(v. i.) To shake with short, abrupt risings and fallings, as a carriage moving on rough ground; as, the coach jolts.
(v. t.) To cause to shake with a sudden up and down motion, as in a carriage going over rough ground, or on a high-trotting horse; as, the horse jolts the rider; fast driving jolts the carriage and the passengers.
(n.) A sudden shock or jerk; a jolting motion, as in a carriage moving over rough ground.
Example Sentences:
(1) Tracks were almost exclusively written on tour, including this jolting number, with an additional four tracks recorded in the studio.
(2) So here’s hoping that the electricity of Paris will have given Ms Rudd the sort of shock that might jolt her from half-decent intentions into a real and lasting commitment to act.
(3) She writes: Reassurances from the US that short-term measures will be instigated to avert the upcoming debt-ceiling deadline have given European equity markets a jolt upwards, helping to stem some of the risk aversion of the past few days.
(4) Although much has been made, since the referendum, of results showing that areas with little migration were most opposed to it, we should not underestimate the jolt that accompanied the effects of free movement within a newly enlarged European Union.

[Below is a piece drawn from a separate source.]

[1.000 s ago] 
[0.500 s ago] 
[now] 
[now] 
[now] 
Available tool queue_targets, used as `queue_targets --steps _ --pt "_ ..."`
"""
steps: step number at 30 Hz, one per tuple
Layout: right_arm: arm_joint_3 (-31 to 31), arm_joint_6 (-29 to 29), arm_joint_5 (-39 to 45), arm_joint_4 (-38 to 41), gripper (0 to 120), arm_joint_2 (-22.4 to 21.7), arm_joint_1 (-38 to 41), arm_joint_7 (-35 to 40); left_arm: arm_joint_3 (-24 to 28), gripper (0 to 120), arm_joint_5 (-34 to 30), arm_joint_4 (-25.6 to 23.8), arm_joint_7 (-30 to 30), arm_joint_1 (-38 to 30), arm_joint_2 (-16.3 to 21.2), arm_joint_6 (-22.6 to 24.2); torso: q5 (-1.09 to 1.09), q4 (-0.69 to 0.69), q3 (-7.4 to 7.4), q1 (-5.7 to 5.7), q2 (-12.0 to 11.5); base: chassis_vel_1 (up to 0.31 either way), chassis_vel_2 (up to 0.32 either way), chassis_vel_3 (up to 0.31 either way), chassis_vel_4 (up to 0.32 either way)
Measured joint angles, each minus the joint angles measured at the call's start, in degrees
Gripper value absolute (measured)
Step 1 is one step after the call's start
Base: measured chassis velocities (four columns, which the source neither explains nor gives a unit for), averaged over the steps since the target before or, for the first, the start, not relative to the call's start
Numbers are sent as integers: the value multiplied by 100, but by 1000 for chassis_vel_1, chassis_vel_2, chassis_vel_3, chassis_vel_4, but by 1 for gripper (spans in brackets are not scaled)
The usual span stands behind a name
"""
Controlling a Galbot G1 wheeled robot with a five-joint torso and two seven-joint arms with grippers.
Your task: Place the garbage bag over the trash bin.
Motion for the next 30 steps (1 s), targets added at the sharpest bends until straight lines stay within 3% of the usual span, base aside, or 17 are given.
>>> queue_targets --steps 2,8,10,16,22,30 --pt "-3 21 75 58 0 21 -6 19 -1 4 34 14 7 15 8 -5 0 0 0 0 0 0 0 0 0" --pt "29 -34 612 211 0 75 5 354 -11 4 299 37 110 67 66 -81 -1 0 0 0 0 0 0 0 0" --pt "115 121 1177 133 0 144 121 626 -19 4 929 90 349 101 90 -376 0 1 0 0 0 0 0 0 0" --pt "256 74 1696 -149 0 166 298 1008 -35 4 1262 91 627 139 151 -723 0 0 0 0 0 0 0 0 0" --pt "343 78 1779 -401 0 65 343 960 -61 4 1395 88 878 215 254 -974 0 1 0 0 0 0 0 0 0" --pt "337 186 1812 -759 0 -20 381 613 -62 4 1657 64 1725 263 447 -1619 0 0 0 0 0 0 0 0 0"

(5) Updated at 2.10pm BST 1.47pm BST Over to America, where the latest productivity figures confirm that the US economy took a nasty jolt over the winter, when bad weather gripped the country.
(6) The chemical disaster in Bhopal jolted activist groups around the world into renewing their demands for right-to-know legislation granting them broader access to information about hazardous technologies.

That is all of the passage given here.